Your answer must be an exact copy of the data, without any pictures.
........
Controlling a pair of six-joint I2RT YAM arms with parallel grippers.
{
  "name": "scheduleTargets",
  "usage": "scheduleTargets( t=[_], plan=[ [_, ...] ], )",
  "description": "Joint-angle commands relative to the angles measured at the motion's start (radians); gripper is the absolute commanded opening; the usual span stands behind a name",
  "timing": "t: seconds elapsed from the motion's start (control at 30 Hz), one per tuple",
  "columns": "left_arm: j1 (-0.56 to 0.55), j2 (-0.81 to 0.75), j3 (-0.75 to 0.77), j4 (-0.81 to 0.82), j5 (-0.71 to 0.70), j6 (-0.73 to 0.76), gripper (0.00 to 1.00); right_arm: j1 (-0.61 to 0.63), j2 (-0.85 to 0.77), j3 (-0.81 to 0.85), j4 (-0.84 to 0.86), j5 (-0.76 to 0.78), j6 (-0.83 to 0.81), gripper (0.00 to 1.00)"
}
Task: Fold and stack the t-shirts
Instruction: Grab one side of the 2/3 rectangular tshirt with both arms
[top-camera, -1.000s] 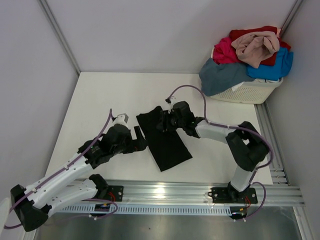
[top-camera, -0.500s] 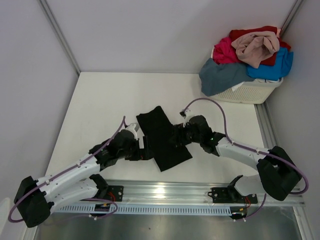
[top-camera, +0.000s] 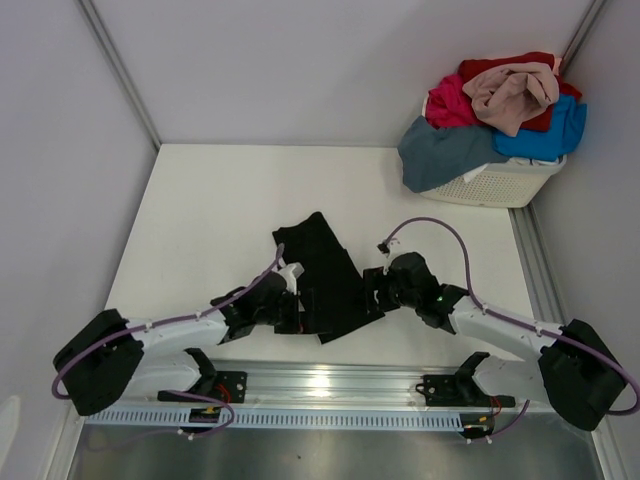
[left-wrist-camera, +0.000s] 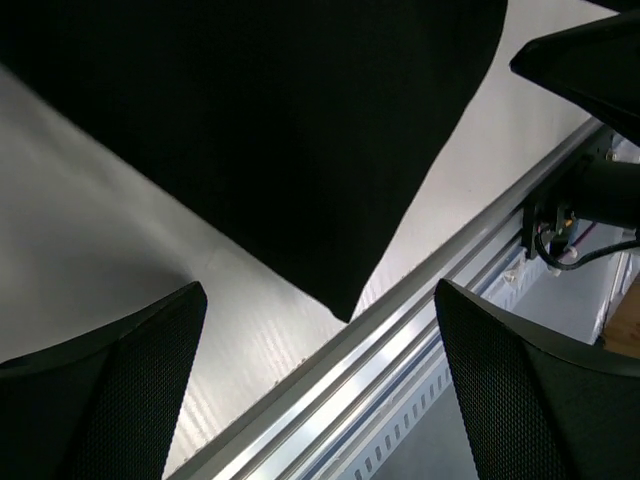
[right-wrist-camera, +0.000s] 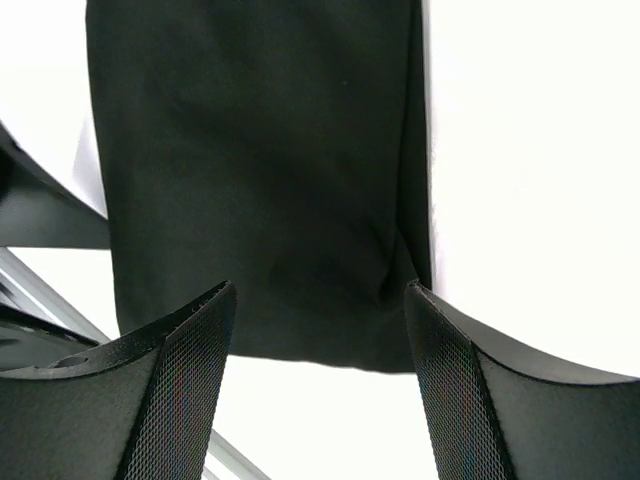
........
> Answer section:
Controlling a pair of six-joint I2RT YAM arms with parallel grippers.
{
  "name": "scheduleTargets",
  "usage": "scheduleTargets( t=[_], plan=[ [_, ...] ], )",
  "description": "Joint-angle commands relative to the angles measured at the motion's start (radians); gripper is the absolute commanded opening; the usual span stands behind a name",
  "timing": "t: seconds elapsed from the motion's start (control at 30 Hz), one per tuple",
  "columns": "left_arm: j1 (-0.56 to 0.55), j2 (-0.81 to 0.75), j3 (-0.75 to 0.77), j4 (-0.81 to 0.82), j5 (-0.71 to 0.70), j6 (-0.73 to 0.76), gripper (0.00 to 1.00); right_arm: j1 (-0.61 to 0.63), j2 (-0.85 to 0.77), j3 (-0.81 to 0.85), j4 (-0.84 to 0.86), j5 (-0.76 to 0.78), j6 (-0.83 to 0.81), gripper (0.00 to 1.00)"
}
Task: Fold and stack the t-shirts
Instruction: Grab one side of the 2/3 rectangular tshirt with both arms
[top-camera, -1.000s] 
[top-camera, -0.500s] 
[top-camera, +0.000s] 
[left-wrist-camera, +0.000s] 
[right-wrist-camera, +0.000s] 

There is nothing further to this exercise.